Case Study: Coastal Healthcare Infrastructure Upgrade

Project: Umm Al Quwain Hospital (Ministry of Health and Prevention – MOHAP)

Location: Umm Al Quwain, United Arab Emirates

Focus: Retrofitting & Advanced Dehumidification for Clinical Environments

1. The Challenge: Corrosive Saline Air & High Latent Loads

Umm Al Quwain Hospital, a key healthcare provider in the Northern Emirates, faces unique environmental challenges due to its immediate proximity to the Arabian Gulf.

Extreme Coastal Humidity: Being a coastal facility, the ambient air contains high salt content and extreme moisture levels, which can lead to rapid corrosion of traditional HVAC components.
Strict Clinical Standards: As a MOHAP-governed facility, the hospital must maintain precise Indoor Air Quality (IAQ) to support patient recovery and ensure the sterility of operating theaters and intensive care units (ICUs).
Legacy Infrastructure Integration: Modernizing the dehumidification and cooling systems while the hospital remains operational requires seamless integration of new technology with existing architectural constraints.

2. The Solution: Mission-Critical Dehumidification Strategy

To combat the harsh coastal conditions, the facility utilizes specialized HVAC solutions (such as SKM Tropicalized Units) designed for high-endurance performance.

A. Corrosion-Resistant Engineering

All Air Handling Units (AHUs) and Fresh Air Handling Units (FAHUs) are specified with anti-corrosive coatings (e.g., Blygold or Aerofin) on cooling coils and marine-grade aluminum or stainless steel casings. This ensures that the dehumidification process is not compromised by the salt-heavy air.
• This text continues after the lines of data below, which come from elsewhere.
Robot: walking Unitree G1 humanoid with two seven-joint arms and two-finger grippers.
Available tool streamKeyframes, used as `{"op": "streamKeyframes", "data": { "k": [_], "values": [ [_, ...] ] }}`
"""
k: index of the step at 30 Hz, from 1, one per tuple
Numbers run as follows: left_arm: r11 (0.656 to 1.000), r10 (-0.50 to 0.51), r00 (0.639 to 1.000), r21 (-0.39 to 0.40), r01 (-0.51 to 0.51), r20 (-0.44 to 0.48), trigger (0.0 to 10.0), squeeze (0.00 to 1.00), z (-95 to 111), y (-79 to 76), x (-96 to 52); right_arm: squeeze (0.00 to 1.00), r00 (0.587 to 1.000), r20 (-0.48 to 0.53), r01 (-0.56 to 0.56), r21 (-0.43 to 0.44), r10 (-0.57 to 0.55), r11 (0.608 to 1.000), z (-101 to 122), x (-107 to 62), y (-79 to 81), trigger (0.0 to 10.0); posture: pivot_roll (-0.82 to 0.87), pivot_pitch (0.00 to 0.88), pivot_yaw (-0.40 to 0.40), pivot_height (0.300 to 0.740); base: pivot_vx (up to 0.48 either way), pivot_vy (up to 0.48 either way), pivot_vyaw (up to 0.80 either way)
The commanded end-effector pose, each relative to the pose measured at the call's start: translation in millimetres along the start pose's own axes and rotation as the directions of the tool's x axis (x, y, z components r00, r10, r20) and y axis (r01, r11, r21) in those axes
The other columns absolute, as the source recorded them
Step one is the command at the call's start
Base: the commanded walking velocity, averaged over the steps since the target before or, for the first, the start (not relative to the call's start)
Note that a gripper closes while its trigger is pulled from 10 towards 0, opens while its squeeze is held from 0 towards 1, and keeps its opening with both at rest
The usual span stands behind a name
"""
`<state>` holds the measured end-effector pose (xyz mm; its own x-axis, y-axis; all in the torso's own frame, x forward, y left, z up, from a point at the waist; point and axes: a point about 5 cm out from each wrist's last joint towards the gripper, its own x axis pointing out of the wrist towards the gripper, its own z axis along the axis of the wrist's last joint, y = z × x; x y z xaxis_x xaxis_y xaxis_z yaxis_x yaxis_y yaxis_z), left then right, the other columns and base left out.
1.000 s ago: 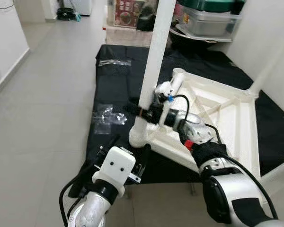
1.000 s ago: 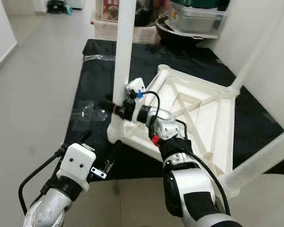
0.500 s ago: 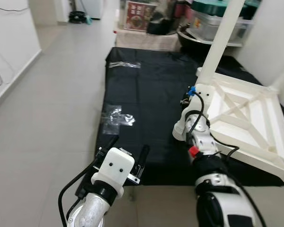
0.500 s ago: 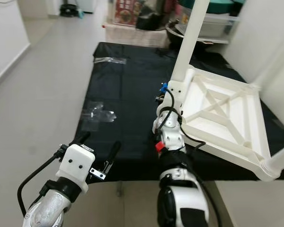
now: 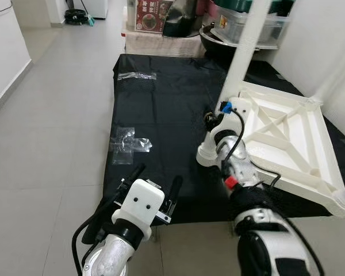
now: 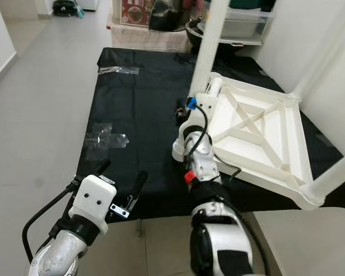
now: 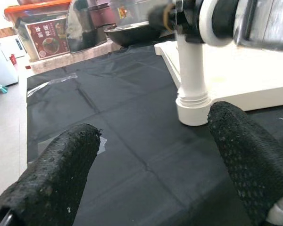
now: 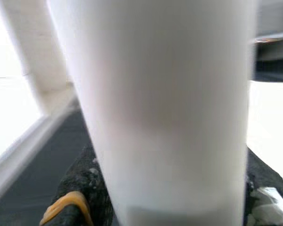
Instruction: Building children table
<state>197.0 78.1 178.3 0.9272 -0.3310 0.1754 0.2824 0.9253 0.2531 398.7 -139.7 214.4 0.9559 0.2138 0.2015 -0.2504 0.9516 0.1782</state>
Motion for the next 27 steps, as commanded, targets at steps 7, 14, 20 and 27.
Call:
{"op": "streamKeyframes", "data": {
  "k": [7, 14, 20, 27],
  "values": [
    [1.000, 0.006, 1.000, -0.004, -0.006, -0.007, 10.0, 0.00, -2, -0.5, -0.8, 0.00, 0.845, 0.005, -0.523, 0.223, 0.535, 0.823, 11, -2.5, 14.0, 10.0, 0.11, 0.054, -0.110, 0.740, 0.000, 0.000, 0.00],
    [1.000, 0.007, 1.000, 0.001, -0.007, -0.005, 10.0, 0.00, -2, 0.1, -0.3, 0.00, 0.519, -0.105, -0.816, 0.233, 0.848, 0.528, -7, -18.5, 40.0, 10.0, 0.12, 0.064, -0.121, 0.740, 0.000, 0.000, 0.00],
    [1.000, 0.006, 1.000, 0.000, -0.006, -0.006, 10.0, 0.00, -2, -0.1, -0.4, 0.00, 0.478, -0.180, -0.840, 0.191, 0.859, 0.508, -18, -16.8, 50.0, 3.9, 0.12, 0.069, -0.122, 0.740, 0.000, 0.000, 0.00],
    [1.000, 0.003, 1.000, -0.002, -0.003, -0.007, 10.0, 0.00, -3, -0.8, 0.1, 0.00, 0.711, -0.180, -0.687, 0.032, 0.680, 0.726, -12, -1.3, 42.8, 0.0, 0.12, 0.070, -0.121, 0.740, 0.000, 0.000, 0.00]
  ]
}}
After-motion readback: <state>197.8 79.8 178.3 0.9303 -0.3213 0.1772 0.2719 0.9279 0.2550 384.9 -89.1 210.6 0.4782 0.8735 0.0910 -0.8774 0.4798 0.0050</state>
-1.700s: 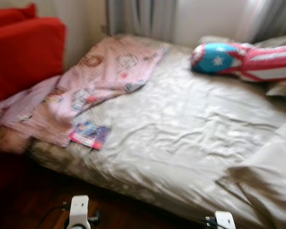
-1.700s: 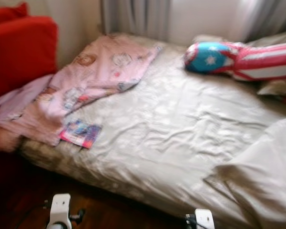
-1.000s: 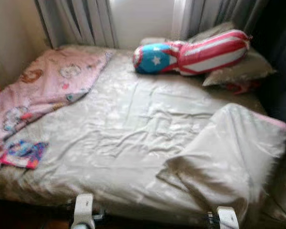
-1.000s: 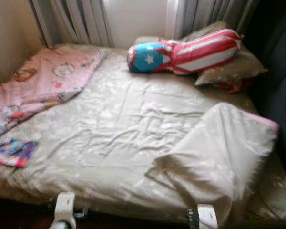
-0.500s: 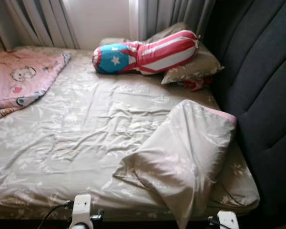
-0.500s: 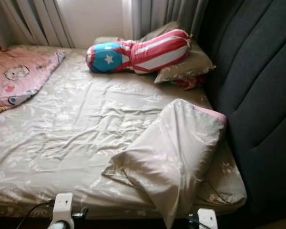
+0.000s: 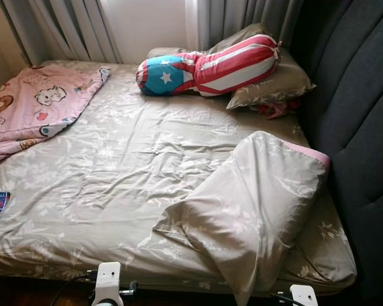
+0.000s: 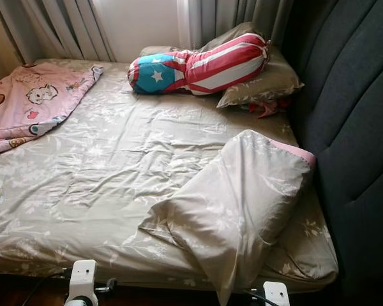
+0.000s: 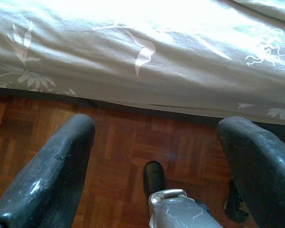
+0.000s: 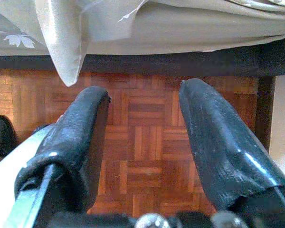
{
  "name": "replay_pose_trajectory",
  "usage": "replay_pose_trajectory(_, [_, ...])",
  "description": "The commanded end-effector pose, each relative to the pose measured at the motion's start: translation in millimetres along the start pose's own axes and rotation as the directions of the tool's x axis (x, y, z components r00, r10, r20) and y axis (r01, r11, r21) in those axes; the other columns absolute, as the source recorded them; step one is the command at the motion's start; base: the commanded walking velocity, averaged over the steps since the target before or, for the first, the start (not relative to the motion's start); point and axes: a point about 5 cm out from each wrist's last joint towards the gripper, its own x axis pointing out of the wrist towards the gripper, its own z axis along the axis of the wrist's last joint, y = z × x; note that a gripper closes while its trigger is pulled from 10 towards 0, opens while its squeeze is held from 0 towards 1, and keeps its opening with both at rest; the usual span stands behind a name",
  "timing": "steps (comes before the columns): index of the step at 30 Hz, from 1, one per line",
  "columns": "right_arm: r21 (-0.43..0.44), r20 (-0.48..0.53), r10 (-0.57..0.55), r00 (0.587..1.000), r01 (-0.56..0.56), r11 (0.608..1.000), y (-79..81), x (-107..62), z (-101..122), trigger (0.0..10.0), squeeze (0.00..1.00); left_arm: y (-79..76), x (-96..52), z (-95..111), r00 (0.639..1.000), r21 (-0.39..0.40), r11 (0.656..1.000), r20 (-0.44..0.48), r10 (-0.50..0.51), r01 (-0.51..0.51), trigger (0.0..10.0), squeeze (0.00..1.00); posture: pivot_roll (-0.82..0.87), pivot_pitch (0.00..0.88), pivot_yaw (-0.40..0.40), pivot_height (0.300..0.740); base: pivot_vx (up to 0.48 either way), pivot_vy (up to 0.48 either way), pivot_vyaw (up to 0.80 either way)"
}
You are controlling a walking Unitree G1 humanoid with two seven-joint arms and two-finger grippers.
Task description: Clean up the room
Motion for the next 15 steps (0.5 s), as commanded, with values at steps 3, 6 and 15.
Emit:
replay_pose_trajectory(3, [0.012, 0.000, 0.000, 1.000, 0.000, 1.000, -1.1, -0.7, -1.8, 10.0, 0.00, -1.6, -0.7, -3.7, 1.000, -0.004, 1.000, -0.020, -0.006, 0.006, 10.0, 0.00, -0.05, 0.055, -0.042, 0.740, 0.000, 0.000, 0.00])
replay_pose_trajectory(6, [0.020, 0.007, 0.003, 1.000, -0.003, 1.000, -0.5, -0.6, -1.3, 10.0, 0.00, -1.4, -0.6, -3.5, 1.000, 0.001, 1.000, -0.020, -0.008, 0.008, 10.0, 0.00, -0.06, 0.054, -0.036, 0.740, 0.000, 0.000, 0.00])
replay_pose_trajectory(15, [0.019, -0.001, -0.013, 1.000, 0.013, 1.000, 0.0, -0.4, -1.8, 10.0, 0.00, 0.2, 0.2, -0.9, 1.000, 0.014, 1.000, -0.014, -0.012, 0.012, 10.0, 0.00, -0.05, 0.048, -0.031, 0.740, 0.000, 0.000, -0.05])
B. Enhanced Latent Heat Removal

The hospital employs a Deep-Coil Cooling strategy. By increasing the surface area of the cooling coils and slowing the airflow, the system achieves a lower dew point, effectively “stripping” the moisture from the humid coastal air before it enters the surgical and patient wings.

C. Integrated Energy Recovery

To manage the high energy costs of treating 100% fresh air, the system uses Heat Recovery Wheels (HRW). These wheels pre-condition the incoming hot, humid air using the cool, dry exhaust air from the building, significantly reducing the load on the chillers while maintaining stable humidity levels.

3. The Results: Enhanced Patient Outcomes & System Longevity

Infection Prevention: Maintaining Relative Humidity (RH) strictly between 45% and 55% prevents the survival of airborne pathogens and ensures the integrity of sterile supplies.
Operational Continuity: The use of “tropicalized” and corrosion-resistant hardware has extended the lifecycle of the HVAC plant by an estimated 40% compared to standard commercial units.
Energy Compliance: The upgrade aligns with UAE sustainability goals by reducing the peak electrical demand required for moisture control through smart energy recovery.

4. Technical Specification Summary

Feature	Implementation Detail
System Authority	Ministry of Health and Prevention (MOHAP)
Coating Protection	Marine-grade / C5-M Corrosion Resistance
Humidity Control	50% RH ±5% (Constant Monitoring via BMS)
Air Quality	Multi-stage filtration including HEPA for critical zones
Key Component	FAHUs with integrated Energy Recovery Wheels

Conclusion: The Umm Al Quwain Hospital case study demonstrates the importance of specialized engineering in coastal healthcare. By prioritizing dehumidification and corrosion resistance, the facility ensures a safe, reliable, and high-performance environment for the community.